WHAT YOU SHOULD DO ->
What lines of the data hold the string "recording"? Copy them all.

INPUT DATA ->
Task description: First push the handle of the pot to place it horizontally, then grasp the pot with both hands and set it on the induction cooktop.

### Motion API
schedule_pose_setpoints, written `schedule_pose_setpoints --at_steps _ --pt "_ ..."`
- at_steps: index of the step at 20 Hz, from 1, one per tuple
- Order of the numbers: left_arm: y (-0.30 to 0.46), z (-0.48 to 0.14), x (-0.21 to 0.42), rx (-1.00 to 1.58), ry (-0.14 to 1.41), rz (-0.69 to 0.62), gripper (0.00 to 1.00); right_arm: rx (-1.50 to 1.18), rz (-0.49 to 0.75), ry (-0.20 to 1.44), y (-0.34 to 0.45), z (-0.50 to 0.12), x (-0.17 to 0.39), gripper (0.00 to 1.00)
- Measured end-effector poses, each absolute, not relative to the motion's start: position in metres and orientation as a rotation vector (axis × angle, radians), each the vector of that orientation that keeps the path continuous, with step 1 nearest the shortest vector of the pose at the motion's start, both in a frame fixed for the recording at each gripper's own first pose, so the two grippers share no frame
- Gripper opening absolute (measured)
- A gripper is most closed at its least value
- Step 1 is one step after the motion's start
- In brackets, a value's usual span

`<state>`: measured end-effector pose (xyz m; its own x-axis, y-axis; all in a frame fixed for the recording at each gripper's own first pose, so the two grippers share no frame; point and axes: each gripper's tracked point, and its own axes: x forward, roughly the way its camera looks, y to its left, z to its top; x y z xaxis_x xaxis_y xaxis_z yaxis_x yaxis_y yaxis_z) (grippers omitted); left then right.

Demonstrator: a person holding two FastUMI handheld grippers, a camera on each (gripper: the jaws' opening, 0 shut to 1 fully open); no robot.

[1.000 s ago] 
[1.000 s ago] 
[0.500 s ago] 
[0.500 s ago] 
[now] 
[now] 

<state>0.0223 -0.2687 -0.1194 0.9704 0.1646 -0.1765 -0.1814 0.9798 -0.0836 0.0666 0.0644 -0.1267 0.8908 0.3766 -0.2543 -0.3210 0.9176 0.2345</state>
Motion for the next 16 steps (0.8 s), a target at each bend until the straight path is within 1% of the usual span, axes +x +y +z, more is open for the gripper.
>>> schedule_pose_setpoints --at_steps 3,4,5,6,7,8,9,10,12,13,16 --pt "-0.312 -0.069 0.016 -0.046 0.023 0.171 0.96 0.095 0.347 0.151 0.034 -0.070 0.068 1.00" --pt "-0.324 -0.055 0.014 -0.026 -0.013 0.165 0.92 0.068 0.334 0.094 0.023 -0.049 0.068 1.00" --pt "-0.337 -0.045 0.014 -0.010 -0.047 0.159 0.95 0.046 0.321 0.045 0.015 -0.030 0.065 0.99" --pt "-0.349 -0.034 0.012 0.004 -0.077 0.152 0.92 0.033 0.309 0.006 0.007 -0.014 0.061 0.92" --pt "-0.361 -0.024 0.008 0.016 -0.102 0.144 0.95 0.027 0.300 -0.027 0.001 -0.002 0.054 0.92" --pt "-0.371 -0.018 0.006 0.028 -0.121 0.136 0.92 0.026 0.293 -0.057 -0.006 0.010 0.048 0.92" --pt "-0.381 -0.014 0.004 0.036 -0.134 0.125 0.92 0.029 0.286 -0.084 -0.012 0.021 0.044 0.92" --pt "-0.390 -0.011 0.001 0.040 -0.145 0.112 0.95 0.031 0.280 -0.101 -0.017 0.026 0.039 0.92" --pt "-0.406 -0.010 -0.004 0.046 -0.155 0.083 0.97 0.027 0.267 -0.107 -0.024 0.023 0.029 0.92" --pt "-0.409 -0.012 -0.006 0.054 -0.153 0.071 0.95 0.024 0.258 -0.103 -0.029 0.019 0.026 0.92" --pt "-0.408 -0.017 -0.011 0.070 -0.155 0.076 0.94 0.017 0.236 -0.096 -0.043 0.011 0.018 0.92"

SOLUTION FOR THIS PROBLEM ->
- Measured end-effector poses, each absolute, not relative to the motion's start: position in metres and orientation as a rotation vector (axis × angle, radians), each the vector of that orientation that keeps the path continuous, with step 1 nearest the shortest vector of the pose at the motion's start, both in a frame fixed for the recording at each gripper's own first pose, so the two grippers share no frame
`<state>`: measured end-effector pose (xyz m; its own x-axis, y-axis; all in a frame fixed for the recording at each gripper's own first pose, so the two grippers share no frame; point and axes: each gripper's tracked point, and its own axes: x forward, roughly the way its camera looks, y to its left, z to its top; x y z xaxis_x xaxis_y xaxis_z yaxis_x yaxis_y yaxis_z) (grippers omitted); left then right.

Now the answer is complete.